In fact, no wall, or certainly not the “big, fat, beautiful” one promised by Trump, is being built. True, miles of some kind of barrier—barbed wire, chain-link and steel-slat fencing, corrugated panels, and, yes, even lengths of what can only be described as concrete wall—have gone up along the U.S.-Mexico border, starting at least as far back as the administration of President William Taft, early in the last century. Trump has claimed repairs and expansions of these barriers as proof that he is fulfilling his signature campaign promise. Plaques have already been bolted onto upgrades in existing fencing, crediting him with work started and funded by previous administrations.

And yet Trump’s phantasmagorical wall, whether it ever materializes or not, has become a central artifact in American politics. Think of his promise of a more than 1,000-mile-long, 30-foot-high ribbon of concrete and steel running along the southern border of the United States as America’s new myth. It is a monument to the final closing of the frontier, a symbol of a nation that used to believe it had escaped history, but now finds itself trapped by history, and of a people who used to believe they were captains of the future, but now are prisoners of the past.

From Open to Closed Borders

Prior to World War I, the border—established in the late 1840s and early 1850s after the U.S. military invaded Mexico and took a significant part of that country’s territory—was relatively unpoliced.

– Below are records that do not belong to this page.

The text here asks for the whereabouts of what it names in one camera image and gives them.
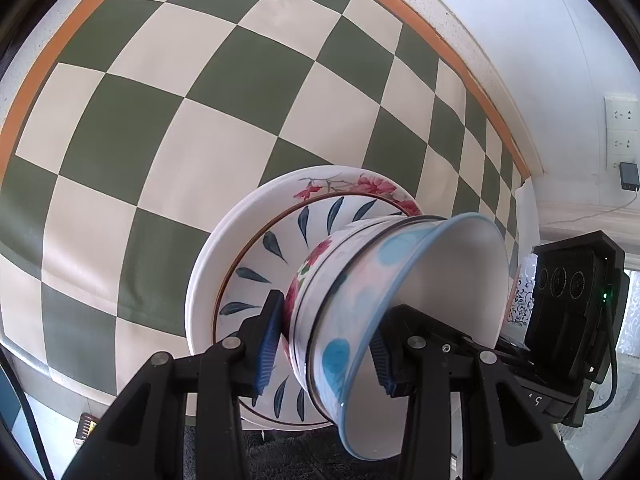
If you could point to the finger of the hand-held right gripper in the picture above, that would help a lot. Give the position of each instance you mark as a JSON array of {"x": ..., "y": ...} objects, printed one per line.
[{"x": 537, "y": 390}]

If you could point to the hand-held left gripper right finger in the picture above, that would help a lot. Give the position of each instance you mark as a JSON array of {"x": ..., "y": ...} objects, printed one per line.
[{"x": 382, "y": 365}]

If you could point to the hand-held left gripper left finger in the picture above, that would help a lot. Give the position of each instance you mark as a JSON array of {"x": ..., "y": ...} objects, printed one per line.
[{"x": 265, "y": 355}]

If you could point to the red floral white bowl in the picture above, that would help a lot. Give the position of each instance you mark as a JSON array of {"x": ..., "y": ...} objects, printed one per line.
[{"x": 312, "y": 260}]

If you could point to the blue dotted white bowl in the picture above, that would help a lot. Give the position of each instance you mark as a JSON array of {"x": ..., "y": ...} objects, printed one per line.
[{"x": 450, "y": 270}]

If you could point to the red floral white plate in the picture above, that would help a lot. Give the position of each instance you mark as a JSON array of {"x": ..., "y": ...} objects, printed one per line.
[{"x": 232, "y": 240}]

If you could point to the blue leaf pattern plate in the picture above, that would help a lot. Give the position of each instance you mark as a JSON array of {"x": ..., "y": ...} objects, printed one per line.
[{"x": 280, "y": 235}]

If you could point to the white black patterned cup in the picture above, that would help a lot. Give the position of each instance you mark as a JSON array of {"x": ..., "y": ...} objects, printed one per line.
[{"x": 521, "y": 292}]

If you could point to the grey plug-in charger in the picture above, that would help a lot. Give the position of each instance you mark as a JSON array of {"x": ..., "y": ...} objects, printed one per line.
[{"x": 629, "y": 176}]

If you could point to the small striped coloured box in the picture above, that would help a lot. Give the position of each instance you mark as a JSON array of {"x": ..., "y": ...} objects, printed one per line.
[{"x": 85, "y": 427}]

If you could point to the green white checkered tablecloth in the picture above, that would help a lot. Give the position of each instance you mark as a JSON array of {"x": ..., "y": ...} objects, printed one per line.
[{"x": 200, "y": 125}]

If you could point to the white wall socket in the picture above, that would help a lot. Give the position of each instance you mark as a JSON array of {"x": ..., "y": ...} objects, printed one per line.
[{"x": 620, "y": 130}]

As historian Mae Ngai has pointed out, before World War I the United States “had virtually open borders” in every sense of the term. The only exception: laws that explicitly excluded Chinese migrants. “You didn’t need a passport,” says Ngai. “You didn’t need a visa. There was no such thing as a green card. If you showed up at Ellis Island, walked without a limp, had money in your pocket, and passed a very simple [IQ] test in your own language, you were admitted.”

A similar openness existed at the border with Mexico. “There is no line to indicate the international boundary,” reported Motor Age, a magazine devoted to promoting automobile tourism, in 1909. The only indication that you had crossed into a new country, heading south, was the way a well-graded road turned into a “rambling cross-country trail, full of chuck-holes and dust.”

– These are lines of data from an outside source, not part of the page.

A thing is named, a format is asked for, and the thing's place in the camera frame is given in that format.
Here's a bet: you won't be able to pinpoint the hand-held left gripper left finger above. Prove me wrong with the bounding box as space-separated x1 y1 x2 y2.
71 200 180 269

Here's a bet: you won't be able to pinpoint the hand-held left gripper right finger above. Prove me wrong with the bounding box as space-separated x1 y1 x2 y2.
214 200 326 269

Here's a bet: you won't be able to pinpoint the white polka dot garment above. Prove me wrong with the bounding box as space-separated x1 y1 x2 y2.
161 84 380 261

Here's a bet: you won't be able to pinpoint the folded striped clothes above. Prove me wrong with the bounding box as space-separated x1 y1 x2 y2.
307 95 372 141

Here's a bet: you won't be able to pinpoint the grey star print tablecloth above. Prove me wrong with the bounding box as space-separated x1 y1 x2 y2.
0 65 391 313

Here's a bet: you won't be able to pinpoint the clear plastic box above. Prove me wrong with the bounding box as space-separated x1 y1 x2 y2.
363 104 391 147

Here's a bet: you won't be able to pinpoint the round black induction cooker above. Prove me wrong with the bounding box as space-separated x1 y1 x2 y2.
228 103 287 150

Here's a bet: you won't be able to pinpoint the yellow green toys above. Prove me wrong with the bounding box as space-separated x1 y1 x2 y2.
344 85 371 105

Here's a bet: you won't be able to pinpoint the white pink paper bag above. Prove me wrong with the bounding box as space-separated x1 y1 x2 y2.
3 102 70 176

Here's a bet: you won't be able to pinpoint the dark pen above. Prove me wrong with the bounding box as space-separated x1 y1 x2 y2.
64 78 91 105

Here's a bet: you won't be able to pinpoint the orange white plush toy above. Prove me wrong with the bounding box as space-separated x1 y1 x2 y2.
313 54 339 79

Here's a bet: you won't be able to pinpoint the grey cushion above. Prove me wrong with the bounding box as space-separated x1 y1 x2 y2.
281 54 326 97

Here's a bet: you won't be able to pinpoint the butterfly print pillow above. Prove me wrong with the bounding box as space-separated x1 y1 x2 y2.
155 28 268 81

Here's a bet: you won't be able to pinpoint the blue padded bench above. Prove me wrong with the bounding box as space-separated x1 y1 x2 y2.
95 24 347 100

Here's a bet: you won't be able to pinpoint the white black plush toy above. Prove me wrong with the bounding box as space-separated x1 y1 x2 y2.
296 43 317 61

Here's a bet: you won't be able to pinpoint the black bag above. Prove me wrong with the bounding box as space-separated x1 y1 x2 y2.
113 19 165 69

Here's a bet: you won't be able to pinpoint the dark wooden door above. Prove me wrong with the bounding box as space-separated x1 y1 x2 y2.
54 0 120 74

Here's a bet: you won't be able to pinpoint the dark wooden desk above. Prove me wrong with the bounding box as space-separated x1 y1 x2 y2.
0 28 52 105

The next year, the State Department made plans to roll “great coils of barbed wire... in a straight line over the plain” across the open borderland range where Texans and Mexicans ran their cattle. The hope was to build “the finest barbed-wire boundary line in the history of the world.” Not, though, to keep out people, as the border wasn’t yet an obstacle for the Mexican migrant workers who traveled back and forth, daily or seasonally, to work in homes, factories, and fields in the United States. That barbed-wire barrier was meant to quarantine tick-infested longhorn cattle. Both Washington and Mexico City hoped that such a fence would help contain “Texas Fever,” a parasitic disease decimating herds of cattle on both sides of the border and leading to a rapid rise in the cost of beef.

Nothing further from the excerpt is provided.